• PROBLEM DESCRIPTION: What lines of the material hold the string "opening"? Pull each of them out.

• RECORDS FOR PROCESSING:
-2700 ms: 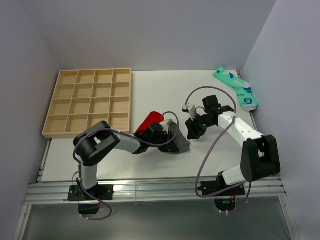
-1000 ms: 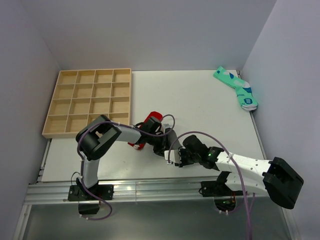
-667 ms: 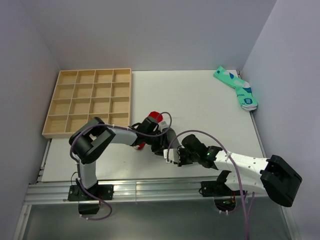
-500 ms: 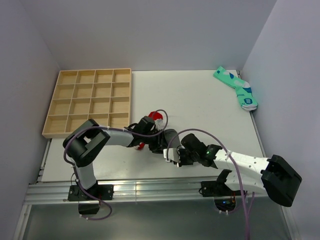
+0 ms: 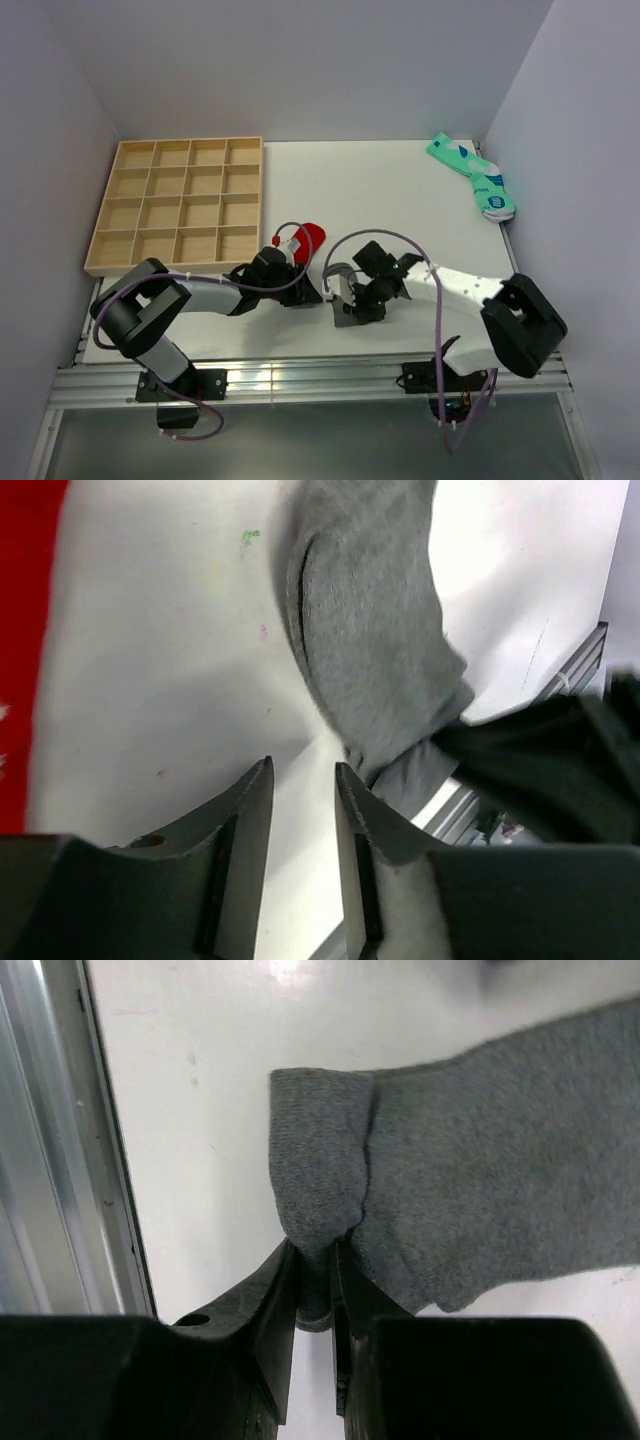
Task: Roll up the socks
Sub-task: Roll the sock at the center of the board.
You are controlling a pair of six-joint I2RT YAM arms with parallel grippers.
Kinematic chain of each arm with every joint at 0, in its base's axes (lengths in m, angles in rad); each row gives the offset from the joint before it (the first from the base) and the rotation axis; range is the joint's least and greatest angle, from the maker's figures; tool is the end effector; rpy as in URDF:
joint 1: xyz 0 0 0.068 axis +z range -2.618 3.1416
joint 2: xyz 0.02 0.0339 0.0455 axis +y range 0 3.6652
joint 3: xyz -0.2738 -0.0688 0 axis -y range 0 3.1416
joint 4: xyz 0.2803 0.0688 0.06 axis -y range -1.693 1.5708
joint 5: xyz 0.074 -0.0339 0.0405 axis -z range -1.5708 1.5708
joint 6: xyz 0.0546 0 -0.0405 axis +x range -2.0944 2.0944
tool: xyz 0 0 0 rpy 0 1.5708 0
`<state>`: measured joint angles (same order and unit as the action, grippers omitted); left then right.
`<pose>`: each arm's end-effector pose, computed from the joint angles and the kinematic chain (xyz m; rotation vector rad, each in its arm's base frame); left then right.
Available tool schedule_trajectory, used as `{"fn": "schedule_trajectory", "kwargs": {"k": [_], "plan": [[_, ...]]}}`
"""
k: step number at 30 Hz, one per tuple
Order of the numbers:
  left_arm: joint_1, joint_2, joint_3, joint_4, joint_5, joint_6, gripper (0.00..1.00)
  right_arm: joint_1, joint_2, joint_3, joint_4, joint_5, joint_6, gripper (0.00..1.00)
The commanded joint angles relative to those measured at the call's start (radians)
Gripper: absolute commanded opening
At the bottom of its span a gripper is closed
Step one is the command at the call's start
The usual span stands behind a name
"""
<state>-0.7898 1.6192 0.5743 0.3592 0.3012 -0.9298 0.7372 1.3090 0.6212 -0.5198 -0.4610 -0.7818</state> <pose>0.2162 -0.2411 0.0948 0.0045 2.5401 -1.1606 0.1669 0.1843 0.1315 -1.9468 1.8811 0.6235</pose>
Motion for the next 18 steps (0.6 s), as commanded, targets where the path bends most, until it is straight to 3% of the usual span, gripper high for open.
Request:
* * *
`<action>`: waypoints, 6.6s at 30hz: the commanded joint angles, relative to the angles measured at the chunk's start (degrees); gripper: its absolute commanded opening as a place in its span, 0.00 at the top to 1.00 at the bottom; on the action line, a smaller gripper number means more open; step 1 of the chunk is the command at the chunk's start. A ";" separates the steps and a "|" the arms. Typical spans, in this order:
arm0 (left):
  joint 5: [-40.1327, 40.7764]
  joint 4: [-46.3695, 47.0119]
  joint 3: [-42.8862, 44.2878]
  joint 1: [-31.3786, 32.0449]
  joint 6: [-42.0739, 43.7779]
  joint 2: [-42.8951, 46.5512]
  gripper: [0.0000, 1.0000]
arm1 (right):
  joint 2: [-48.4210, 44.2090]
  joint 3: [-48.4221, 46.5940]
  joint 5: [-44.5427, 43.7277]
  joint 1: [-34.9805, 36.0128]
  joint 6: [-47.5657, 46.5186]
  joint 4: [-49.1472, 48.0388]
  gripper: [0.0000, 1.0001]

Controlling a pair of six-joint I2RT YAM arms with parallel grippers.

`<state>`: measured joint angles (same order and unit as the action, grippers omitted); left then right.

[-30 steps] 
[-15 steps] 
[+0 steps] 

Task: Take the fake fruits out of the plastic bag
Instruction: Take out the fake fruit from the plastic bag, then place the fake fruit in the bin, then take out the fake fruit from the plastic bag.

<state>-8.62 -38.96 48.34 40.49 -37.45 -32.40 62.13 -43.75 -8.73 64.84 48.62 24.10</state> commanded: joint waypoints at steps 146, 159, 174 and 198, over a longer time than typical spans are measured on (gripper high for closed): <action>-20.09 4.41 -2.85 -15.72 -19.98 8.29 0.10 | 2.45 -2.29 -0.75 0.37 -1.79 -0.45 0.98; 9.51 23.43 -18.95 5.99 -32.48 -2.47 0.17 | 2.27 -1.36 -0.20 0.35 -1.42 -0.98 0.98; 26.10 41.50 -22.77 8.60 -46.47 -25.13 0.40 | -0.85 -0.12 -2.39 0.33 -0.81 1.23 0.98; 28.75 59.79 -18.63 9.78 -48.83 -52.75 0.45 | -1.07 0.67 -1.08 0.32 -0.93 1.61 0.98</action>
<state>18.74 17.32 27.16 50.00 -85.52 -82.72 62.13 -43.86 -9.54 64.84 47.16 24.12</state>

• YOUR RESPONSE:
Gripper: absolute commanded opening
`<action>`: waypoints, 6.6s at 30hz: the commanded joint angles, relative to the angles measured at the chunk's start (degrees); gripper: its absolute commanded opening as a place in its span, 0.00 at the top to 1.00 at the bottom; on the action line, a smaller gripper number means more open; step 1 of the chunk is the command at the chunk's start. A ";" separates the steps and a "|" the arms. Typical spans, in this order:

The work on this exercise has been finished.